There is an art form that is always trending and commonly has physical copies. Writing. Our books will become excerpts in textbooks and will become classic literature. How will these books be seen if not given the context of BookTok? How will museums handle literature in the future? Writing, once a pretentious art form, has become casual and accessible. With this, our writers, too, have come casual and accessible. This generation has no Wildes, Steinbecks, Bröntes or Kafkas. It is a nearly impossible standard to live up to, of course; the writers of the present aren’t equivalent to those of the past, the art form is completely different. However, the metamorphosis that literature has gone through, from classic to modern, is admirable. Museums will have such different works to display, the interpretation and perception of our writing will change what books will be preserved and what will be lost to time. The causality of writing will kill some sources and the accessibility will create new ones. Books give voices to those history silenced by allowing for conversational topics to be discussed, minorities seen, taboos pushed and norms teased, this recognition is a gift our future will appreciate.

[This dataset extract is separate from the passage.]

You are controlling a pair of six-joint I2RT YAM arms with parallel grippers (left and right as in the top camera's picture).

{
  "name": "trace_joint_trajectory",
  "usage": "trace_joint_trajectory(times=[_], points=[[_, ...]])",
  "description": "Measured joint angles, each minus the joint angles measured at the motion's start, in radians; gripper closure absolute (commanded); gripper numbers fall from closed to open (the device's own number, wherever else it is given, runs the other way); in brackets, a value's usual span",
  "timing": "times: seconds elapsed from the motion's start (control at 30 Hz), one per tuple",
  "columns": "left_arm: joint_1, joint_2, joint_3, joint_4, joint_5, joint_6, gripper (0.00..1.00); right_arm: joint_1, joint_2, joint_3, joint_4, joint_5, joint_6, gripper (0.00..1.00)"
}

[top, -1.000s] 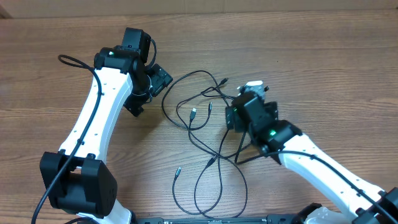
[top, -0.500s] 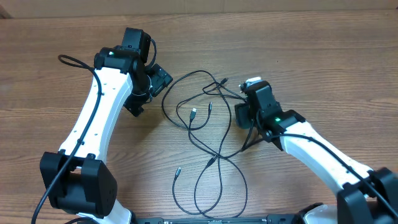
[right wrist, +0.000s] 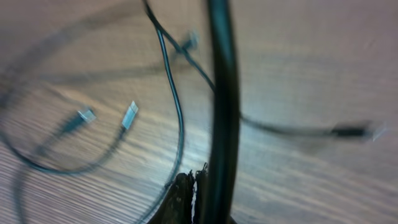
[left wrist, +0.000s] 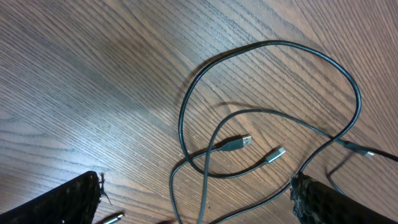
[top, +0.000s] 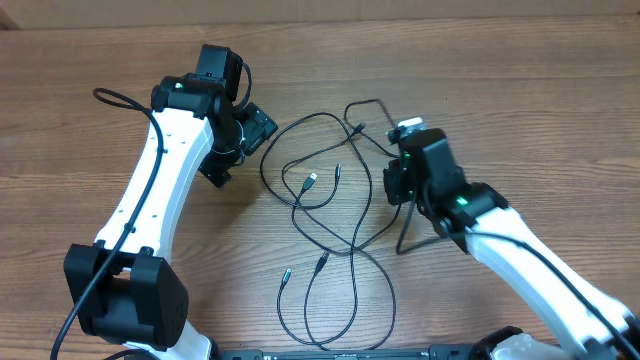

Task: Untangle cables
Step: 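Pull the held black cable far right, out of the pile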

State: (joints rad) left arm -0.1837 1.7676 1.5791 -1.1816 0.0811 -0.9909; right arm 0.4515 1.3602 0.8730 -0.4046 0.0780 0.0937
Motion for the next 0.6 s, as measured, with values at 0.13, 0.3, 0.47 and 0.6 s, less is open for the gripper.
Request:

When we’re gone, museums will be littered with old technology, computers, CD players — anything big and bulky. Broken tablets will be pieced together in glass cages for all to see. Paintings will hang from the wall, while our descendants will try and figure out if it was for some god or not. Books will be open in stands and sold in gift shops. Records will line halls, CDs will fill up boxes. The digital age is the library of Alexandria, waiting for everything to be lost. We are burning, our media is in flames. Maybe there will be a hard-drive that has saved a movie or a tweet. Still, there is no promise that anything digital will remain. But physical media will prevail. So make art and make it tangible. Date every page in your notebook. Buy a physical copy of your favorite movie. Buy a record or a CD. Hold on to things you love and you might just be remembered forever.